● Problem details: Exactly retype the opening line of the entries and every line after it, ending with the line that contains "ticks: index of". Skip all pictures.

● Provided data:

________________

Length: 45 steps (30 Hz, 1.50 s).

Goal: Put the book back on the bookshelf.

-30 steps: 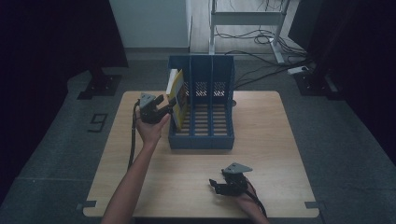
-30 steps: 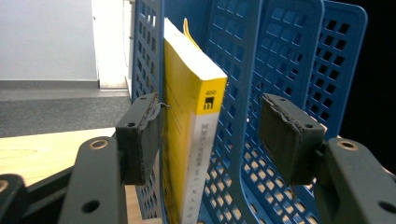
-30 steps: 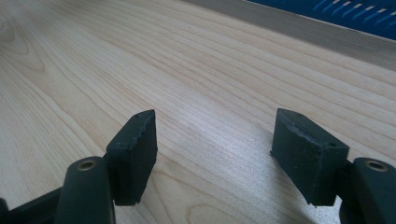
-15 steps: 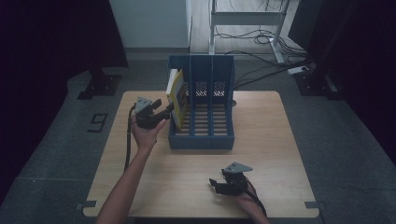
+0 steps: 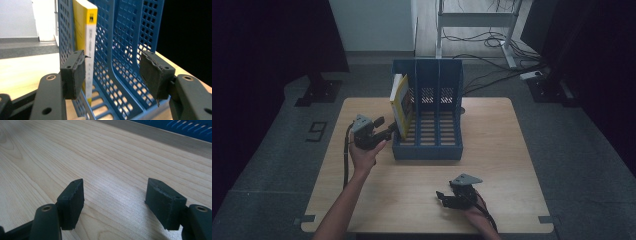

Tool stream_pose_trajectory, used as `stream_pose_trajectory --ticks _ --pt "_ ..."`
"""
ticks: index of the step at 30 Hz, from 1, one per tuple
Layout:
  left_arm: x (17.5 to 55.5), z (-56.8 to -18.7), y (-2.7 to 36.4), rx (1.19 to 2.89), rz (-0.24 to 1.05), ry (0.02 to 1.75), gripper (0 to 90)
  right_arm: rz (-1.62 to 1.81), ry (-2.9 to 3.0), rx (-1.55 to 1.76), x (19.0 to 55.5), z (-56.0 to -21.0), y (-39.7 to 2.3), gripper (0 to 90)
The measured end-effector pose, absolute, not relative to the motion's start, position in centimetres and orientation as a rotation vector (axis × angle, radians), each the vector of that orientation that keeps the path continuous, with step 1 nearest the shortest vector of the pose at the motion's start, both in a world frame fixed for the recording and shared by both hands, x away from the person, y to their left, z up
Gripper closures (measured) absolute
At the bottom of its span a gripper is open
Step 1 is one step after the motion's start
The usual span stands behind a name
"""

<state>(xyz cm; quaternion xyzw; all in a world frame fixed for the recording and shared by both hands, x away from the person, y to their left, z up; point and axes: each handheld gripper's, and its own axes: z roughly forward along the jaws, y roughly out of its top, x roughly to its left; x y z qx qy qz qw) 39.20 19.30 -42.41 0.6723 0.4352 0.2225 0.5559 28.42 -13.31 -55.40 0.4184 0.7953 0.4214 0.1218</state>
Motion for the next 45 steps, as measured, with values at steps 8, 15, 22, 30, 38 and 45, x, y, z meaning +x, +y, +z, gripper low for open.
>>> stream_pose_trajectory --ticks 8,15,22,30,38,45 --pt "36.9 -44.4 20.2 1.635 0.493 1.016 37.8 1.227 2.323 1.22 28.5 -55.4 -13.3 30.6" --pt "35.4 -45.9 20.7 1.663 0.463 1.022 37.5 1.229 2.324 1.22 28.6 -55.4 -13.4 30.6" --pt "33.3 -48.2 20.7 1.726 0.404 1.024 37.3 1.235 2.33 1.219 28.6 -55.4 -13.5 30.7" --pt "31.3 -50.4 20.8 1.796 0.349 1.025 36.7 1.236 2.329 1.22 28.7 -55.4 -13.6 30.8" --pt "30.1 -51.9 20.4 1.83 0.305 1.032 36.7 1.236 2.329 1.223 28.8 -55.4 -13.6 30.8" --pt "29.7 -52.7 20.4 1.838 0.279 1.031 36.7 1.234 2.324 1.223 28.8 -55.4 -13.7 30.8"
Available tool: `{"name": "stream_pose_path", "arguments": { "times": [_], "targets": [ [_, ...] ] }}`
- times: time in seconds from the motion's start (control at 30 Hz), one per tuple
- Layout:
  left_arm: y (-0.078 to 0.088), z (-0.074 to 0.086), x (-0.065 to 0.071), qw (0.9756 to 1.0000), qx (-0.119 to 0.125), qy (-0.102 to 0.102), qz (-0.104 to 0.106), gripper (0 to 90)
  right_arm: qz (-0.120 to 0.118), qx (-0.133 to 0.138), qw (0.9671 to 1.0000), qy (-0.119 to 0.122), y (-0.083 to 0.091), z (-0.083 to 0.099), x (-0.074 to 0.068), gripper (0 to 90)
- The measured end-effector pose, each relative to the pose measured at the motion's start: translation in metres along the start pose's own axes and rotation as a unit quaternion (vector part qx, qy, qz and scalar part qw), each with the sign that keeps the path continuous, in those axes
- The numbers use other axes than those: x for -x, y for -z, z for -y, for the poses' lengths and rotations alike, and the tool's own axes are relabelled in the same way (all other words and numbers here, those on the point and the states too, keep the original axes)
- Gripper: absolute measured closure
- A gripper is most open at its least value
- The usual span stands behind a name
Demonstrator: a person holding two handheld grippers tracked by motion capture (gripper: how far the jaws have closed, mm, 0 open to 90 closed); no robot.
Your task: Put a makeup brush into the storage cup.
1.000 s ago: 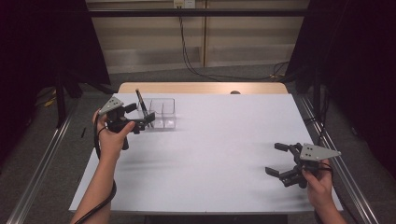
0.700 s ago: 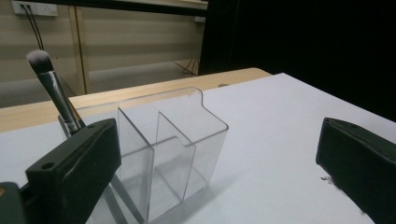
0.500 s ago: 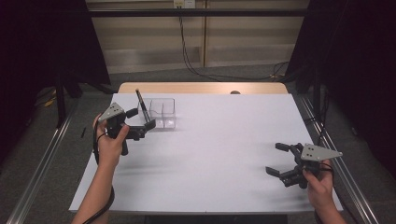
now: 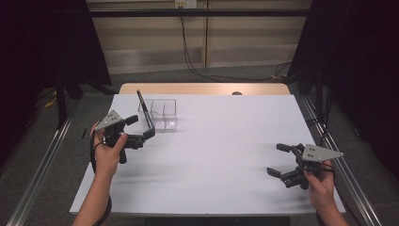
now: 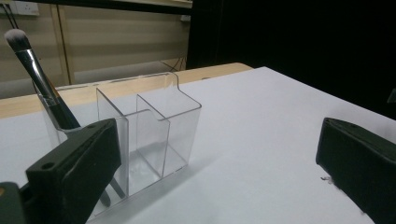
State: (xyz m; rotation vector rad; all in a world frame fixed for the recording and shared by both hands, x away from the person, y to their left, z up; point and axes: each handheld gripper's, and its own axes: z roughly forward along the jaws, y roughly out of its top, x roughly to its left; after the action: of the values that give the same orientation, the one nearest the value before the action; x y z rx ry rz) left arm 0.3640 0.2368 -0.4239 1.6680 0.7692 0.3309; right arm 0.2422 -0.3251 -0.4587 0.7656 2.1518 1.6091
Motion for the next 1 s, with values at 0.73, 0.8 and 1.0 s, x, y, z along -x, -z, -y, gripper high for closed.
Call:
{"name": "stream_pose_path", "arguments": {
  "times": [0.73,0.8,1.0],
  "targets": [
    [0.006,0.012,0.012,0.9995,-0.011,-0.014,0.025,0.0,0.001,0.002,1.0000,0.001,0.000,0.000,0.002,1.9],
    [0.007,0.013,0.013,0.9994,-0.014,-0.016,0.026,0.0,0.000,0.003,1.0000,0.000,0.000,0.000,0.002,1.9],
    [0.010,0.016,0.015,0.9992,-0.015,-0.019,0.032,0.0,0.001,0.002,1.0000,0.000,0.000,0.000,0.002,1.9]
  ]
}}
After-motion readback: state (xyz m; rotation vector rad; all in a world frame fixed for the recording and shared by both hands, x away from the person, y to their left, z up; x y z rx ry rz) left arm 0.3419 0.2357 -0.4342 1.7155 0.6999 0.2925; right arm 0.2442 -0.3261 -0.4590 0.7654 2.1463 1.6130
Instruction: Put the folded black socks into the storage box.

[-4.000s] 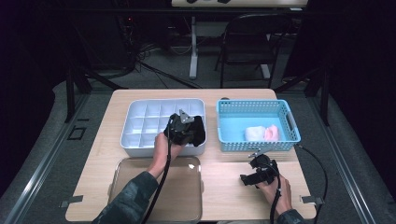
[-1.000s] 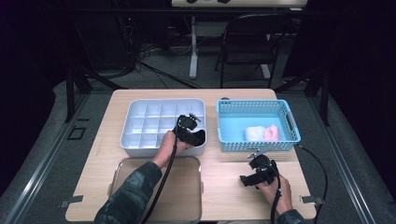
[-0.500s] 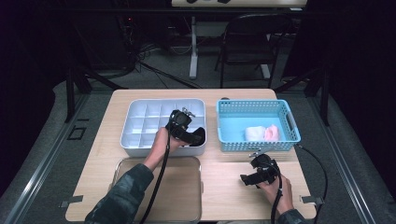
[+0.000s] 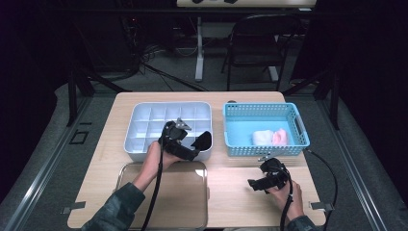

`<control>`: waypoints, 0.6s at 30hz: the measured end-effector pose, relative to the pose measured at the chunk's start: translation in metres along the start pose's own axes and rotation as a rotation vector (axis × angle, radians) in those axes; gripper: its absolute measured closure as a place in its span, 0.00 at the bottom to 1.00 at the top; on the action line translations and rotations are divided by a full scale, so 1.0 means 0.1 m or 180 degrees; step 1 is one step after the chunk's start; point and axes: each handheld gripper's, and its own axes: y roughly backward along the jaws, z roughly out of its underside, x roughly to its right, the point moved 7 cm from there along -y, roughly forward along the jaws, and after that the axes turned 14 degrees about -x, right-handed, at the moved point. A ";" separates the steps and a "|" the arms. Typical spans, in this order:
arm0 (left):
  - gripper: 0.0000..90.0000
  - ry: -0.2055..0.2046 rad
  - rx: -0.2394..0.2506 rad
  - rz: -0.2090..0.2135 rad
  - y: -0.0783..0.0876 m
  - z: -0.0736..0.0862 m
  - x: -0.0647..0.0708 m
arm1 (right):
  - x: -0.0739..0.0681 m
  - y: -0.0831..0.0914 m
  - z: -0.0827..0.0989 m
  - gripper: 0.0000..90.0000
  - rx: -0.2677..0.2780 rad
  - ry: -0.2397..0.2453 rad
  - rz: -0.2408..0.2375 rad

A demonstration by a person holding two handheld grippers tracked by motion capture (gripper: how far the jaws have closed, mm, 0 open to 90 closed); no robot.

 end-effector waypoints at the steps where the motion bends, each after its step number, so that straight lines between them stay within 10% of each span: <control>1: 0.09 -0.0019 -0.0003 0.0011 0.00 0.05 0.03 | 0.00 0.02 0.00 0.10 0.0005 0.0035 -0.0009; 18: 0.00 -0.0281 -0.0004 0.0084 0.04 0.61 0.47 | -0.04 0.24 -0.02 0.00 0.0068 0.0107 -0.0120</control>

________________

● Result of this exercise:
Length: 45 steps (30 Hz, 1.50 s).

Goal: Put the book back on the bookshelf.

-30 steps: 
-30 steps: 
-30 steps: 
-15 steps: 
+0 steps: 

Tool stream_pose_trajectory, used as `stream_pose_trajectory --ticks _ --pt "_ ..."`
"""
ticks: index of the step at 30 Hz, from 1, one per tuple

The exercise has been answered completely.